* [Your instructions]: Write the lines below out exactly, dropping each picture.

┌────────

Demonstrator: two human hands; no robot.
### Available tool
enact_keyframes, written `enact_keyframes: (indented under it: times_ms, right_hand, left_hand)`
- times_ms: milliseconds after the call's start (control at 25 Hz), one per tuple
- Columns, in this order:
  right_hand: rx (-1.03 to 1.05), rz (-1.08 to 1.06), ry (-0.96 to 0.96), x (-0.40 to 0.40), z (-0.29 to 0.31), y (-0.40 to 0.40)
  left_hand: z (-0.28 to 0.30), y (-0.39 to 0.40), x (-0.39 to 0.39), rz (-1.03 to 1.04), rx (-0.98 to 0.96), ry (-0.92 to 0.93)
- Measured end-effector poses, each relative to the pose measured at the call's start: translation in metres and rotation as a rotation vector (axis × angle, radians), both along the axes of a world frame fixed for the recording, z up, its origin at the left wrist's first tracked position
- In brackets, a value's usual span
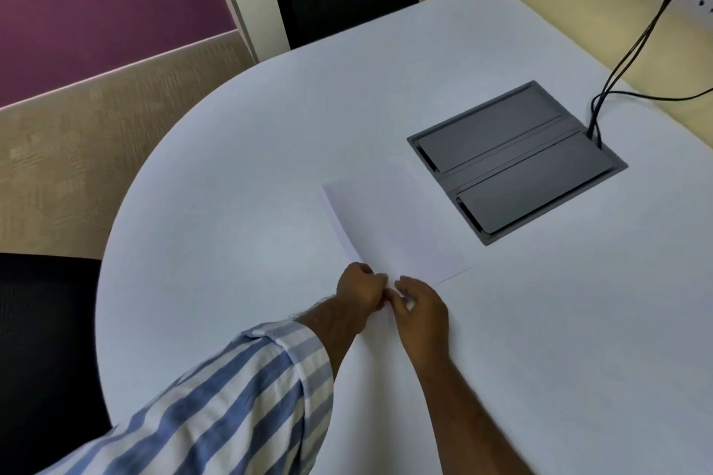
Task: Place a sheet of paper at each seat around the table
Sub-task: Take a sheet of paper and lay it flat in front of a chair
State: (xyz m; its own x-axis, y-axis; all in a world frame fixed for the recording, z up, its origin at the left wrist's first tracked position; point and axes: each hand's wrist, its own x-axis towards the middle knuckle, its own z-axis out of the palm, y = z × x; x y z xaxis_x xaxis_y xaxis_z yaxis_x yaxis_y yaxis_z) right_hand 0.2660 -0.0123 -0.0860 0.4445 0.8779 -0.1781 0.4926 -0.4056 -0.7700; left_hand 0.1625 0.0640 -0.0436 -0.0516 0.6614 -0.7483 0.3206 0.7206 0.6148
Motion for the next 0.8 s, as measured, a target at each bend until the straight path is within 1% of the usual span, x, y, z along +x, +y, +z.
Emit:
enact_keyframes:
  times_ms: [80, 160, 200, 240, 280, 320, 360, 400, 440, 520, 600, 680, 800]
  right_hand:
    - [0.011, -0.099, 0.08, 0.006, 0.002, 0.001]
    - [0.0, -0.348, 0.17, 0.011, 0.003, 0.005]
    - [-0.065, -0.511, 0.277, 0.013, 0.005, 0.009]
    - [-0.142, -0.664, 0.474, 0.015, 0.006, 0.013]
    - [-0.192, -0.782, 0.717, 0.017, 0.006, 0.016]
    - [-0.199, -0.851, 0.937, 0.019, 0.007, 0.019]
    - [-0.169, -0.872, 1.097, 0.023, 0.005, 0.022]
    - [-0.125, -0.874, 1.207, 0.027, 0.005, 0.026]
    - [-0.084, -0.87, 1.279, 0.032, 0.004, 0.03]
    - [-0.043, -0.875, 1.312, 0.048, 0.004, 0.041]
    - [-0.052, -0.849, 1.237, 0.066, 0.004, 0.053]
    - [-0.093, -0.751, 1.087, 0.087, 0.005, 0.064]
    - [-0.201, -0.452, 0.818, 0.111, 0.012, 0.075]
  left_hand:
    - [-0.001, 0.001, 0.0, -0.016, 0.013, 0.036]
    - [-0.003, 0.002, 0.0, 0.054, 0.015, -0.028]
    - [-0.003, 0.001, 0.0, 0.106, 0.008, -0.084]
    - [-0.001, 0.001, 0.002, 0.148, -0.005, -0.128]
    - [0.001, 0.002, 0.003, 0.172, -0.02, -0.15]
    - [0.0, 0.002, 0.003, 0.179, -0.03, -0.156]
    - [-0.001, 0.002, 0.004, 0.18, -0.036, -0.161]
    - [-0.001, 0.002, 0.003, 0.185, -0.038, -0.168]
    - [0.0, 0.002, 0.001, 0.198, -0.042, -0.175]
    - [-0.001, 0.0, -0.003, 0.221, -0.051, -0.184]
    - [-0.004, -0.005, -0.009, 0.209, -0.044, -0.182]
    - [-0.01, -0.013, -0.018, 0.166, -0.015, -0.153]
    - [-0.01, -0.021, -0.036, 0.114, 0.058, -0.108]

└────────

* [Output]:
Demonstrator: two human hands; no robot.
### Available tool
enact_keyframes, written `enact_keyframes: (indented under it: times_ms, right_hand, left_hand)`
- times_ms: milliseconds after the call's start (control at 25 Hz), one per tuple
- Columns, in this order:
  right_hand: rx (-1.03 to 1.05), rz (-1.08 to 1.06), ry (-0.96 to 0.96), x (-0.40 to 0.40), z (-0.29 to 0.31), y (-0.40 to 0.40)
  left_hand: z (-0.28 to 0.30), y (-0.39 to 0.40), x (-0.39 to 0.39), rz (-1.03 to 1.04), rx (-0.98 to 0.96), ry (-0.92 to 0.93)
- Measured end-effector poses, each relative to the pose measured at the call's start: translation in metres and rotation as a rotation vector (axis × angle, radians), both along the axes of a world frame fixed for the recording, z up, its origin at the left wrist's first tracked position
- In brackets, a value's usual span
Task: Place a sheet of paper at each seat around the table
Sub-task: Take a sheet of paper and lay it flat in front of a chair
State: (xyz m; its own x-axis, y-axis; all in a world frame fixed for the recording, z up, its origin at the left wrist's first tracked position; point and axes: each hand's wrist, its own x-axis towards the middle knuckle, its own z-axis out of the palm, y = z × x; x y z xaxis_x xaxis_y xaxis_z yaxis_x yaxis_y yaxis_z) right_hand 0.2660 -0.0123 -0.0860 0.4445 0.8779 -0.1781 0.4926 -0.4056 -0.7700; left_hand 0.1625 0.0640 -0.0436 -0.0516 0.6614 -0.7483 0.3206 0.7206 0.6148
Motion for the next 0.8 s, as measured, a target at each bend until the straight path is within 1% of the usual span, x, y, z along +x, +y, +z.
Emit:
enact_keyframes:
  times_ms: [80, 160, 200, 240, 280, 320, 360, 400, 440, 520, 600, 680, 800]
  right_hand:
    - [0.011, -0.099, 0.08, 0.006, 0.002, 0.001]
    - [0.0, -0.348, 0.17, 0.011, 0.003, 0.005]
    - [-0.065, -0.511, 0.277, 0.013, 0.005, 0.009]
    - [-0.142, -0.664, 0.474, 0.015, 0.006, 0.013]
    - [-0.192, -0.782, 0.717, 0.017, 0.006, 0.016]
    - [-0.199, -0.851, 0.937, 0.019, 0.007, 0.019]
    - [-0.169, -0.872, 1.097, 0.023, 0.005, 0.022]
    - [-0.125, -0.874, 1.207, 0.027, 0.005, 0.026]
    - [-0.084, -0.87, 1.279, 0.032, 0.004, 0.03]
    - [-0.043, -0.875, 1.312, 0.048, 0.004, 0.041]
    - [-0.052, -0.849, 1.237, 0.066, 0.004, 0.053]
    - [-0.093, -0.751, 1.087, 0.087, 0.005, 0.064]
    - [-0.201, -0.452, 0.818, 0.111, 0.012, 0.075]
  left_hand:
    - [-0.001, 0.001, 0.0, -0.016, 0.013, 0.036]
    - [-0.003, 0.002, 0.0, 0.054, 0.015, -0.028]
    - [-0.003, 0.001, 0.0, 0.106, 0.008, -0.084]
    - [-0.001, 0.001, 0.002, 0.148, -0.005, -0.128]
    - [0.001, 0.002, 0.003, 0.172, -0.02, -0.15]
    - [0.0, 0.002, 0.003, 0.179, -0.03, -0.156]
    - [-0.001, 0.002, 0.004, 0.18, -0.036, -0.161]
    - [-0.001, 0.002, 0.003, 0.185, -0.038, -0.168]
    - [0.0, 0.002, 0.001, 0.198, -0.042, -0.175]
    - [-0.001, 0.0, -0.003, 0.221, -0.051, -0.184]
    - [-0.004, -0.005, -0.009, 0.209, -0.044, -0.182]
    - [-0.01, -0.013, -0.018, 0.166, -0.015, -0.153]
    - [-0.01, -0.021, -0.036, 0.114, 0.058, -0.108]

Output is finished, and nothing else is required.